Below you can see my audio stack. At this moment it is in use for work related Teams and Skype meetings, later on, when I passed my exam and have obtained my license, I will also use it for HAM voice activities (QSO’s).

The stack:

Audio stack

Components

One by one I will describe the components from top to bottom as shown in the picture.

Virtualizer

The virtualizer is a two channel effects processor. It has a very elaborate range of effects on board. Amongst others there are 12 reverb effects and several delays and echo’s. Further effects options include modulation, amp simulation, distortion and special effects, as well as effective dynamic and psycho acoustics processing.

Preamplifier

This two channel microphone / line preamplifier can be used to get microphone signals up to line level as well as act as a preamp for bass and regular guitars. The two channels can be coupled so that the controls of the left channel control them both. It supports condenser microphones with the 48 Volt phantom power these mic’s need.

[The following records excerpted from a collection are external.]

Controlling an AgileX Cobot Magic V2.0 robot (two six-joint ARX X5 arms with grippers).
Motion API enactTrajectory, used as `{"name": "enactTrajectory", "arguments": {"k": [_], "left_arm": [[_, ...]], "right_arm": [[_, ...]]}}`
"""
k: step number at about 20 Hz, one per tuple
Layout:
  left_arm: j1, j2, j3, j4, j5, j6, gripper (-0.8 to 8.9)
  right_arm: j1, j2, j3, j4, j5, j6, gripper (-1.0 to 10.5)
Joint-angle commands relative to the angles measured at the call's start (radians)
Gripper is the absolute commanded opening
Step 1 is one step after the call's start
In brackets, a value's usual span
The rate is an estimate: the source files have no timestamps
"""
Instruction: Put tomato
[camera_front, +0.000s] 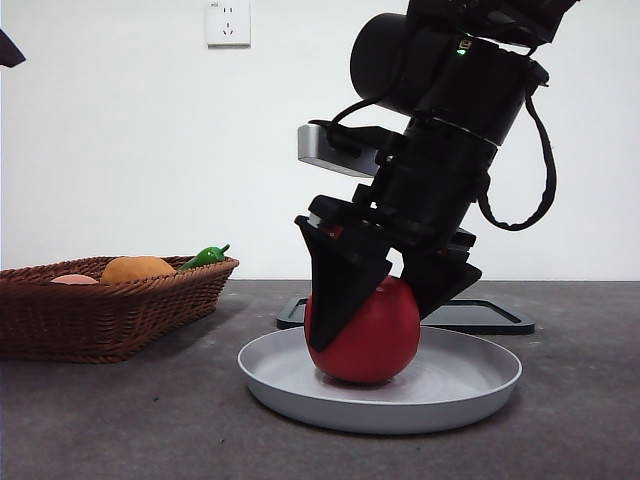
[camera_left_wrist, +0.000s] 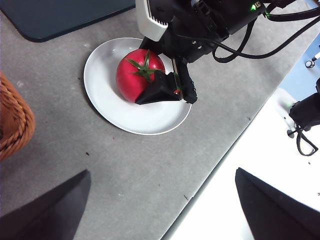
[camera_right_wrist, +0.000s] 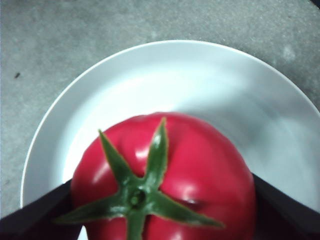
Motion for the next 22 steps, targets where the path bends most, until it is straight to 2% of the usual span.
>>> {"name": "enactTrajectory", "arguments": {"k": [1,6,9,12,18,22], "left_arm": [[-0.005,0.006,0.022,0.007,0.005,0.012,4.66],[-0.005,0.006,0.022,0.007,0.005,0.012,4.66],[-0.005,0.006,0.022,0.007,0.005,0.012,4.66],[-0.005,0.006,0.022,0.007,0.005,0.012,4.66],[-0.005,0.006,0.022,0.007,0.005,0.011,4.66],[-0.005,0.006,0.022,0.007,0.005,0.011,4.66]], "right_arm": [[0.010,-0.007,0.024,0.000,0.005,-0.011,2.2],[-0.027,-0.097,0.130,0.002,0.021,-0.011,2.2],[-0.092,-0.095,0.229,0.010,0.066,-0.010,2.2],[-0.162,-0.068,0.287,0.062,0.065,-0.011,2.2],[-0.278,0.128,0.373,0.159,0.060,-0.010,2.2],[-0.311,0.244,0.413,0.196,0.035,-0.006,2.2]]}}
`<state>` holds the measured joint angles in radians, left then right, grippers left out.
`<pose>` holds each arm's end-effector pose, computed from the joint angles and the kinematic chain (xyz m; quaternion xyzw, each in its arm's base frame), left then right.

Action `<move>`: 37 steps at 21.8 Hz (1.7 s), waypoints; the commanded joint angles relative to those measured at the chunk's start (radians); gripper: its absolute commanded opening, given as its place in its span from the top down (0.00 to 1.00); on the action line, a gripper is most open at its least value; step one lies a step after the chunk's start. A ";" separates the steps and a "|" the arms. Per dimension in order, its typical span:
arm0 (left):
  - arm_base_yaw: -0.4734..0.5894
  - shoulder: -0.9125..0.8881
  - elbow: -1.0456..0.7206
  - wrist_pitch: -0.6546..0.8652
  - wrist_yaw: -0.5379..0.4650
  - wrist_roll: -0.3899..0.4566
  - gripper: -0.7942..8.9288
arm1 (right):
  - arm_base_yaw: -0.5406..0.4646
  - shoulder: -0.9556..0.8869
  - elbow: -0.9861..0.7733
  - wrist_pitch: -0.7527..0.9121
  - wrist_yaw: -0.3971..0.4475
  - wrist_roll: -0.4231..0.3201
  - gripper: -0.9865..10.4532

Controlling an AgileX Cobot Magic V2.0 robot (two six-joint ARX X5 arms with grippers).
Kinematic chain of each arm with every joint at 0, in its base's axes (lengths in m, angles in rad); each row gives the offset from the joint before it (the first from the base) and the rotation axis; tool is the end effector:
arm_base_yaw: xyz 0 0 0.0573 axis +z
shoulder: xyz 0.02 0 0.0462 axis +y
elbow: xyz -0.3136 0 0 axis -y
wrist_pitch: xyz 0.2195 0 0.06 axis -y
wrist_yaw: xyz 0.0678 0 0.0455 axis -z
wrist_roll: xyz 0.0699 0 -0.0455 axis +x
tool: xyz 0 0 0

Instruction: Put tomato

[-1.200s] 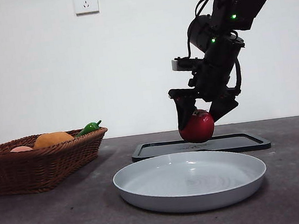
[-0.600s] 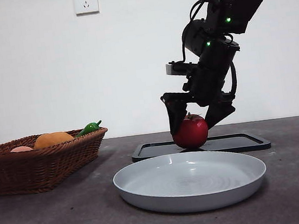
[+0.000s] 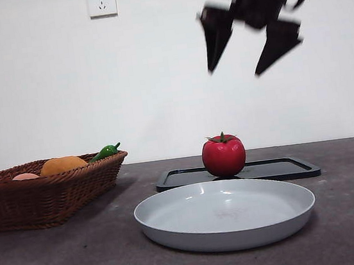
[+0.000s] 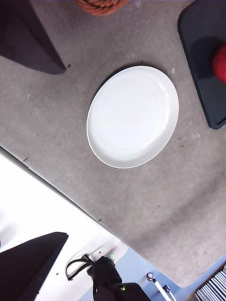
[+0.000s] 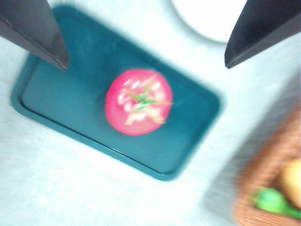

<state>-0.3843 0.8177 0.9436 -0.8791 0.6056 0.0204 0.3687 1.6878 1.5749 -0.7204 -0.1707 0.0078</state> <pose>0.0844 -0.0771 0.3337 -0.0323 0.3610 -0.4454 0.8187 0.3440 0.1456 0.3487 -0.0366 0.4037 0.2421 0.8815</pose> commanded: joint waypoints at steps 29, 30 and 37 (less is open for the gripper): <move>-0.004 0.005 0.017 0.011 0.004 0.020 0.53 | 0.129 -1.004 -0.666 -0.195 -0.148 0.085 0.63; -0.004 0.005 0.017 0.011 0.005 0.020 0.59 | 0.129 -1.004 -0.666 -0.195 -0.148 0.085 0.68; -0.004 0.005 0.017 0.011 0.004 0.021 0.91 | 0.129 -1.004 -0.666 -0.194 -0.147 0.084 0.90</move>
<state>-0.3843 0.8177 0.9436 -0.8791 0.6052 0.0284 0.4908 0.6792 0.8997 -0.9257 -0.3145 0.0856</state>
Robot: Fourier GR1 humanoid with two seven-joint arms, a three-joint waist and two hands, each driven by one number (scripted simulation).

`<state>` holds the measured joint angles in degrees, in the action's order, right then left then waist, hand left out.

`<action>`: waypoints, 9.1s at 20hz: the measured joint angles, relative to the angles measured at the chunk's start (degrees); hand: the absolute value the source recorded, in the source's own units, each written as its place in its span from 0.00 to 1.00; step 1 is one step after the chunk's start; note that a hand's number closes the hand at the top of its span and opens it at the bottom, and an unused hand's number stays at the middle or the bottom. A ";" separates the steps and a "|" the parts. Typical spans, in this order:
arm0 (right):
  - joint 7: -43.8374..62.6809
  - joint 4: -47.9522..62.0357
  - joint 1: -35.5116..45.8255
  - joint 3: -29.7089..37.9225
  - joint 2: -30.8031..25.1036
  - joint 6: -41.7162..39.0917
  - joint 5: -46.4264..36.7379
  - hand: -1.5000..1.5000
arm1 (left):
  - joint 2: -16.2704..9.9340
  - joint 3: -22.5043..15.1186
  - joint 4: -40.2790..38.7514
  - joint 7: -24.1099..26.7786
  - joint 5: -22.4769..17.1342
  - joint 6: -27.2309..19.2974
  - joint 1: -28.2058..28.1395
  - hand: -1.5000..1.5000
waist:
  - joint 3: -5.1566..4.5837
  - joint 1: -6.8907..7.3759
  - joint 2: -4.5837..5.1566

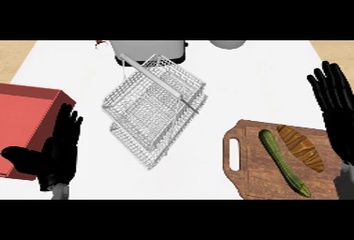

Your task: Pick the croissant from the cutting board and place it in the tiered basket

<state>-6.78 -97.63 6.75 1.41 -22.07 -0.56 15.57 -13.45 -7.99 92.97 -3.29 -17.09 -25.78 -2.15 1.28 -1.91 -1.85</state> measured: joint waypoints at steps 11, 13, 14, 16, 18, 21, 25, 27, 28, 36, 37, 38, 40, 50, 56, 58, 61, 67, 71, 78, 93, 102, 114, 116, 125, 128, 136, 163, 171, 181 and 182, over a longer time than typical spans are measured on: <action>-7.29 3.27 -7.83 -0.30 -3.56 -8.97 -2.59 0.00 | -9.48 -1.50 -0.87 -3.42 -0.18 12.00 2.11 0.50 | -1.21 0.58 1.85; -11.39 7.76 -8.37 1.21 -3.35 -9.18 -4.16 0.00 | -10.30 -0.98 -1.66 -4.23 -0.56 14.06 3.48 0.50 | -1.21 1.06 1.90; -13.35 8.85 -8.49 1.51 -3.27 -9.05 -5.54 0.00 | -10.30 -0.82 -2.42 -3.92 -0.54 15.06 3.60 0.50 | -1.20 1.22 1.91; -17.01 9.88 -9.47 3.12 -5.07 -10.31 -6.95 0.00 | -10.60 -0.18 -3.68 -3.65 -1.18 17.14 4.10 0.50 | -1.22 1.36 1.91; -17.76 9.05 -9.62 4.90 -8.25 -10.73 -8.66 0.00 | -10.53 -0.02 -3.75 -4.32 -1.06 17.29 4.94 0.50 | -1.24 1.35 1.86; -17.62 6.80 -10.41 6.68 -14.05 -9.59 -14.28 0.00 | -10.56 0.04 -3.82 -4.22 -0.81 17.51 4.61 0.50 | -1.32 1.24 1.72; -14.48 2.78 -11.98 6.91 -23.39 -11.21 -22.10 0.00 | -10.97 0.56 -3.63 -4.84 -1.11 17.94 4.84 0.50 | -1.44 1.08 1.63; -12.55 0.87 -13.17 5.91 -28.23 -13.87 -25.63 0.00 | -10.83 0.47 -3.47 -5.14 -1.00 17.84 5.10 0.50 | -1.48 1.04 1.63; -12.00 0.02 -14.13 5.38 -30.38 -15.34 -27.15 0.00 | -10.85 0.46 -3.51 -5.18 -1.00 17.97 4.85 0.50 | -1.49 1.00 1.62; 3.07 -13.31 -16.97 -0.41 -32.61 -22.90 -33.77 0.00 | -10.17 1.36 -3.42 -6.19 -0.73 19.14 5.50 0.50 | -1.37 1.47 1.72; 4.55 -14.30 -17.32 -0.97 -31.33 -22.77 -34.96 0.00 | -10.37 1.74 -3.01 -6.68 -0.76 19.61 5.40 0.50 | -1.37 1.53 1.72; 5.53 -14.25 -17.01 -1.39 -30.07 -22.66 -36.13 0.00 | -9.82 1.75 -3.70 -6.56 -0.20 19.63 6.03 0.50 | -1.35 1.58 1.75; 8.16 -15.38 -17.34 -3.28 -27.02 -21.89 -38.98 0.00 | -9.04 1.95 -4.64 -6.00 0.55 19.93 6.35 0.50 | -1.33 1.63 1.78; 7.92 -4.26 -14.73 -7.90 -17.53 -17.53 -53.18 0.00 | -7.34 4.27 -4.75 -5.88 2.37 22.59 5.92 0.50 | -1.28 1.96 1.87; 3.06 5.96 -10.50 -7.48 -13.31 -12.85 -59.48 0.00 | -5.16 4.78 -5.24 -6.53 4.35 23.13 6.71 0.50 | -1.25 2.01 1.88; 2.28 7.21 -9.95 -6.83 -12.31 -11.63 -60.93 0.00 | -5.56 5.94 -4.34 -7.58 4.18 23.87 6.62 0.50 | -1.27 2.01 1.86; -0.37 10.20 -9.26 -5.54 -11.38 -9.21 -63.07 0.00 | -5.08 6.66 -2.93 -8.33 4.64 24.43 5.80 0.50 | -1.27 2.00 1.84; -2.30 14.59 -7.41 -4.67 -10.12 -9.89 -67.14 1.00 | -4.18 8.25 -1.67 -8.49 5.65 26.27 4.46 0.50 | -1.31 2.03 1.82; -2.22 16.25 -5.56 -5.79 -10.01 -13.37 -68.64 1.00 | -3.27 8.42 -2.95 -8.22 6.53 26.44 5.25 0.50 | -1.69 2.03 1.59; -7.40 21.06 -2.92 -7.02 -10.13 -8.53 -74.48 1.00 | -2.36 9.35 -3.89 -7.17 7.38 27.39 5.01 0.50 | -2.18 2.16 1.24; 22.15 -4.43 -24.19 -4.26 6.64 4.77 -83.04 1.00 | -2.51 11.59 -2.72 -7.90 7.64 26.56 2.65 0.50 | -1.88 -1.77 0.55; 28.67 -34.40 -33.60 -18.23 18.94 11.09 -87.51 1.00 | -2.70 11.50 -1.95 -8.27 7.50 27.32 2.47 0.50 | -1.50 -0.48 1.01; 55.48 -41.15 -14.62 -45.23 21.94 -4.64 -103.81 1.00 | -1.66 10.26 -2.20 -9.23 8.31 28.04 5.22 0.50 | -1.49 2.48 1.86; 60.88 -38.86 -7.98 -47.25 21.92 -6.31 -103.83 1.00 | -1.37 9.95 -2.36 -8.88 8.67 28.08 5.56 0.50 | -1.50 2.80 1.94; 71.48 -22.48 17.95 -42.85 21.64 -4.98 -92.91 1.00 | -0.53 8.78 -2.55 -9.96 9.34 28.22 7.28 0.50 | -1.48 4.14 2.14; 73.03 -16.79 24.77 -40.51 21.56 -4.23 -88.34 1.00 | 0.04 8.43 -3.02 -9.98 9.82 27.82 7.71 0.50 | -1.46 4.23 2.11; 75.25 -2.36 36.82 -36.23 21.51 -0.58 -79.33 1.00 | 0.07 8.87 -4.02 -9.88 9.65 28.36 8.37 0.50 | -1.42 4.33 2.00; 69.36 30.55 53.08 -31.18 21.57 23.72 -77.91 0.00 | 1.00 9.18 -3.69 -8.87 10.89 28.73 6.94 0.50 | -1.21 4.26 1.19; 68.03 30.67 52.65 -27.06 21.57 34.09 -75.47 0.00 | 0.78 9.84 -3.80 -9.24 10.38 29.27 7.38 0.50 | -1.25 4.10 1.67; 66.98 21.16 47.23 -19.63 21.79 47.78 -76.59 0.00 | 0.74 10.83 -3.69 -8.58 10.37 29.08 5.77 0.50 | -1.27 2.34 1.52; 66.94 19.21 45.84 -18.67 21.83 48.15 -77.31 0.00 | 0.50 11.21 -3.55 -8.88 10.15 29.12 5.67 0.50 | -1.27 1.96 1.45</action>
<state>60.15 -78.42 52.59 -17.26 -0.25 47.59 -61.74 -12.95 3.22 89.41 -12.17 -6.94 3.35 3.51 0.01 0.05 -0.41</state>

Dynamic microphones with their own characteristics will be amplified just as well. There is a lo-cut (or high-pass) filter that works perfectly to filter out rumbling sounds and the low parts of the voice. It also contains a two band equalizer per channel (which I don’t use). And of course the output level can be justified.

Compressor

To simply call this machine a compressor doesn’t do it justice. It’s a dual-channel Expander/Gate/Compressor/Peak Limiter. It can compress mono/stereo signals and provide noise suppression, without loss of high frequencies. It can increase vocal presence and energy; It provides limiting, or smoothing out extremely-high signal peaks. Additionally, it features an integrated Dynamic Enhancer, a De-Esser, a Low-Contour filter and a switchable Tube simulation for extra warmth and transparency.

Patchbay

A patchbay is a simple yet clever device. Mine contains 48 balanced TSR jack connections, both on the front as well as on the back. These connectors are split into two rows, row A and row B. Each of the 24 pairs can be switched in Normal, Half-normal or Thru modes. Mine are all set to Half-normal mode, which means that the normal, default connections on the back are connected from the top row (A) to the bottom row (B). On the front you see nothing of these connections. On the picture below you can see two small cables connecting A3 to B5 and A4 to B6. This bypasses the Virtualizer for now, by tapping into it’s outputs on A3 and A4 and feeding them into the input of the next device in the chain. In the back there’s a lot of cables, in the front we have a tidy look and can patch things easily.

Mixer to patch in:

Connections A21-A24 of the patchbay are connected to the outputs of my little mixer. B13-B20 are connected to channels 1 through 8 of that mixer, so I can patch those into the stack as well.